La singolare vicenda arriva nel cuore dei controlli che i carabinieri della compagnia di Ischia, al comando del capitano Andrea Centrella, stanno portando avanti al fine di rilevare presenze malavitose sull’isola e portare alla luce contratti di locazione “in nero” e comodati fittizi.
La villa, sita in via Marone, faceva parte del patrimonio immobiliare riconducibile a Giuseppe Avagliano, detto ‘o magazzese, 69 anni, titolare di un consistente patrimonio immobiliare e societario formalmente intestato ai suoi familiari. Si indaga ora sulle modalità con le quali D.V., presumibilmente con amici e familiari, sia riuscito ad occupare l’immobile per trascorrervi le vacanze estive: i militari hanno verificato un legame di parentela dell’uomo con Avagliano.

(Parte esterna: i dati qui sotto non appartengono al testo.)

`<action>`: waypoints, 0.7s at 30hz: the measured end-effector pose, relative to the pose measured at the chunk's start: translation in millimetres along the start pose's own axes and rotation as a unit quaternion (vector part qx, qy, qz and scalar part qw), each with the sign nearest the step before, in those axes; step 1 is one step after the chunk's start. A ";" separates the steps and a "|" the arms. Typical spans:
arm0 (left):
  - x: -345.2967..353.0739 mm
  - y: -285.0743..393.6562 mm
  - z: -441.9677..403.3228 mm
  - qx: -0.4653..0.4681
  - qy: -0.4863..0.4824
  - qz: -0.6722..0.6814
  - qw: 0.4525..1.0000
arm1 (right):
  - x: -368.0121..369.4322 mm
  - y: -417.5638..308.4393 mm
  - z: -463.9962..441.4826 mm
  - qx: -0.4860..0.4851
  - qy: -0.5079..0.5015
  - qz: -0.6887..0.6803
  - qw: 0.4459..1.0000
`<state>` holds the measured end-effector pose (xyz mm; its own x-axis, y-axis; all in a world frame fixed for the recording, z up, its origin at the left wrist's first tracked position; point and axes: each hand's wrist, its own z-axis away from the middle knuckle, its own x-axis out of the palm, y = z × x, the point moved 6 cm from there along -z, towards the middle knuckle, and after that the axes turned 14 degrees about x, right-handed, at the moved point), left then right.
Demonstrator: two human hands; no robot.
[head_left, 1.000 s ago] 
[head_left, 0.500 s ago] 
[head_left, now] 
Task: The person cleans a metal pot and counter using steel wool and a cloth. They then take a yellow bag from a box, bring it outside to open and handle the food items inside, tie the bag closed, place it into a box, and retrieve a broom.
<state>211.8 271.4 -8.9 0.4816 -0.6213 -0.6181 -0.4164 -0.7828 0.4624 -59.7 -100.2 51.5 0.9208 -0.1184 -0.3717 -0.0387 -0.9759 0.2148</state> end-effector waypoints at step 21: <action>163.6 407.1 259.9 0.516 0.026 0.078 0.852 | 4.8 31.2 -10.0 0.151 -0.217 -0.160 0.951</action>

Nel corso dell’operazione, che si è sviluppata alle prime luci dell’alba, sono state controllate complessivamente ventisei abitazioni nel comune di Ischia: tra l’altro, è emersa la presenza di settantanove persone occupanti non dichiarate all’autorità locale di pubblica sicurezza. L’omessa comunicazione dei contratti di locazione al Comune di Ischia, in spregio all’ordinanza comunale che disciplina i fitti, è costata caro a sei locatori, destinatari di contravvenzioni per un ammontare complessivo compreso tra i 5500 e i 9000 euro. I controlli, che hanno abbracciato la centrale “rive droite”, la zona della movida notturna, e le aree limitrofe al corso, proseguiranno nei prossimi giorni su tutta l’isola.